═════ INFORMATION SHOWN ═════

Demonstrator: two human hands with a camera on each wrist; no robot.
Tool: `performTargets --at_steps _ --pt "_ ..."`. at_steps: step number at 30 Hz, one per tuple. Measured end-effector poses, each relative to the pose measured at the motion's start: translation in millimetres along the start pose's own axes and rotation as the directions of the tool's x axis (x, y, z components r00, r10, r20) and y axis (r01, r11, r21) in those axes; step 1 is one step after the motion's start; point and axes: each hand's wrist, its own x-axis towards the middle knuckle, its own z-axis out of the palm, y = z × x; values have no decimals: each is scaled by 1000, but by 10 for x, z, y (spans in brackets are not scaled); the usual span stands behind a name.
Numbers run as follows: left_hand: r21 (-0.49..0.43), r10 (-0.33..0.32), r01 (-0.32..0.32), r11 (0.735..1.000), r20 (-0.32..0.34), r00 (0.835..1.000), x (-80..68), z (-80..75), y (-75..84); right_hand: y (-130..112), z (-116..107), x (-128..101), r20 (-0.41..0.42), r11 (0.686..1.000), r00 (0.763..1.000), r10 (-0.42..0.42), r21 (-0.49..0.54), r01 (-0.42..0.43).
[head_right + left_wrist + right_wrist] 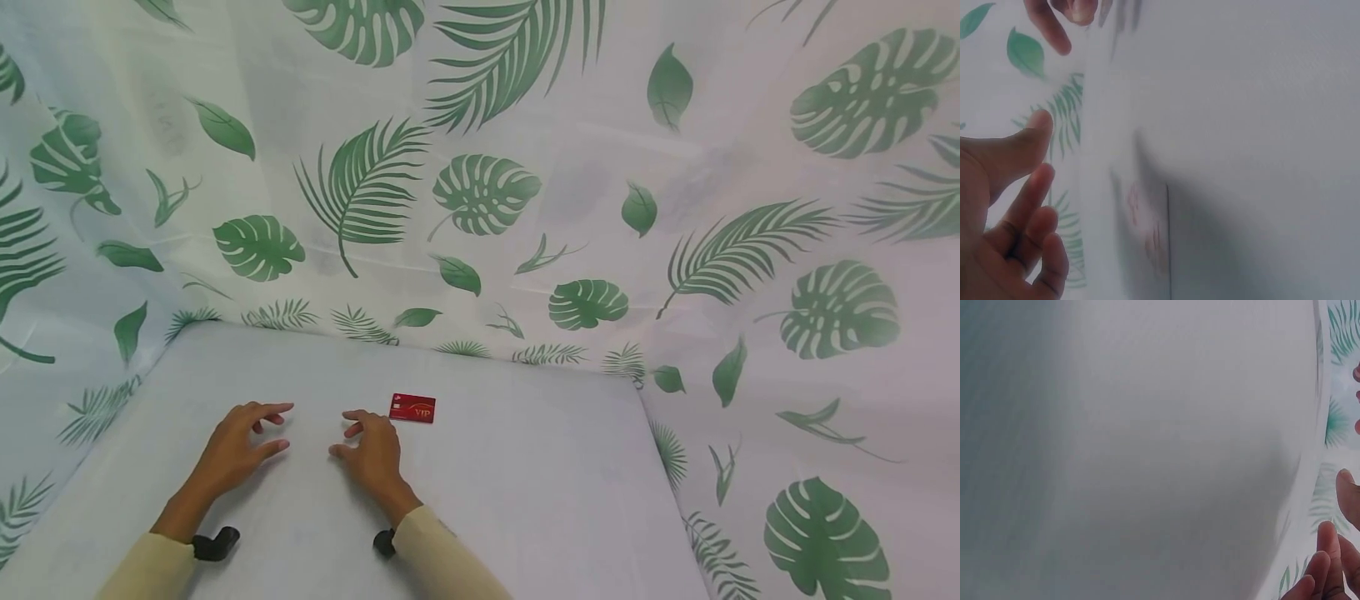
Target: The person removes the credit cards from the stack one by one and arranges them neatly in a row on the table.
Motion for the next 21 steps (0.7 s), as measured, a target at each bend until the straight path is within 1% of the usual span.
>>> performTargets --at_steps 6,8,15,21 --pt "-18 14 -14 1000 12 1000 101 109 99 117 -149 7 -39 1000 999 16 7 -16" --pt "-26 20 -19 999 12 1000 130 145 132 159 -193 16 -55 1000 998 20 -6 -20" --pt "-33 23 -22 999 23 999 219 284 230 292 -350 54 -89 998 994 59 3 -59" --pt "-44 22 -20 999 35 999 285 408 290 383 -455 77 -130 998 991 41 -50 -48"
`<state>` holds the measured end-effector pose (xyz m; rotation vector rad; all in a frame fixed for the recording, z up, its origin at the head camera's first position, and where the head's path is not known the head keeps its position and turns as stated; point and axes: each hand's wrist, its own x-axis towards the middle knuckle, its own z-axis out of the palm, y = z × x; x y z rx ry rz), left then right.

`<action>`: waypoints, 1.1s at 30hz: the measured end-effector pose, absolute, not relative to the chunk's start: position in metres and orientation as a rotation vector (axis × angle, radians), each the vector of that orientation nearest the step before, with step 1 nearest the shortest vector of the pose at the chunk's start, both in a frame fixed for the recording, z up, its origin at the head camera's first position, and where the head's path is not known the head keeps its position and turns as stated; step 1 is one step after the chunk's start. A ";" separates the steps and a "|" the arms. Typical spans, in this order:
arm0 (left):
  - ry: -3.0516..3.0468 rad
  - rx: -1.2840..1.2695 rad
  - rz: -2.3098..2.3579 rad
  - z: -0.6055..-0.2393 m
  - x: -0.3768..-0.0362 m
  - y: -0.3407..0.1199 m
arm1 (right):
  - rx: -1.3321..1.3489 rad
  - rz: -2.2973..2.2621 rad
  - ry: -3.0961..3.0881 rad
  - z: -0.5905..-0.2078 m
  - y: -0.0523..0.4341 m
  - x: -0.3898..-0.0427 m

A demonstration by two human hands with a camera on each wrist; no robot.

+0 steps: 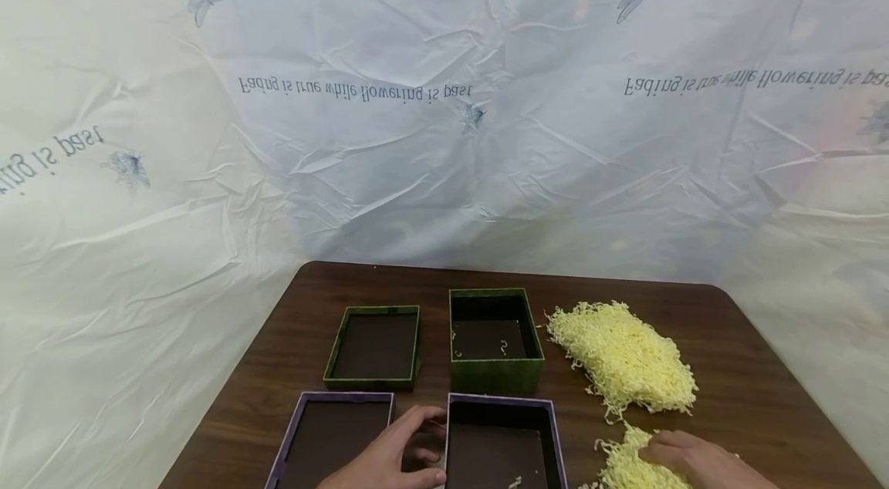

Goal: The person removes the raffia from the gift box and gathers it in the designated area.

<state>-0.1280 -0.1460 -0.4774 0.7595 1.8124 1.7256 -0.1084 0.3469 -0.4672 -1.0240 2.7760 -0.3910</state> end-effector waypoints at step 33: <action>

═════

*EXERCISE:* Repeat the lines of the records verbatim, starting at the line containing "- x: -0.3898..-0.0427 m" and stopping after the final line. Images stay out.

*ANSWER FOR THIS EXERCISE:*
  - x: -0.3898..-0.0427 m

A demonstration by two human hands with a camera on each wrist; no robot.

+0 steps: 

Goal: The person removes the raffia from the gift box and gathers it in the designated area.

<state>-0.1280 -0.1460 -0.4774 0.7595 1.8124 1.7256 -0.1084 0.3469 -0.4672 -1.0240 2.7760 -0.3910</state> end-effector waypoints at step 33: <action>

Nothing remains to be added to the answer.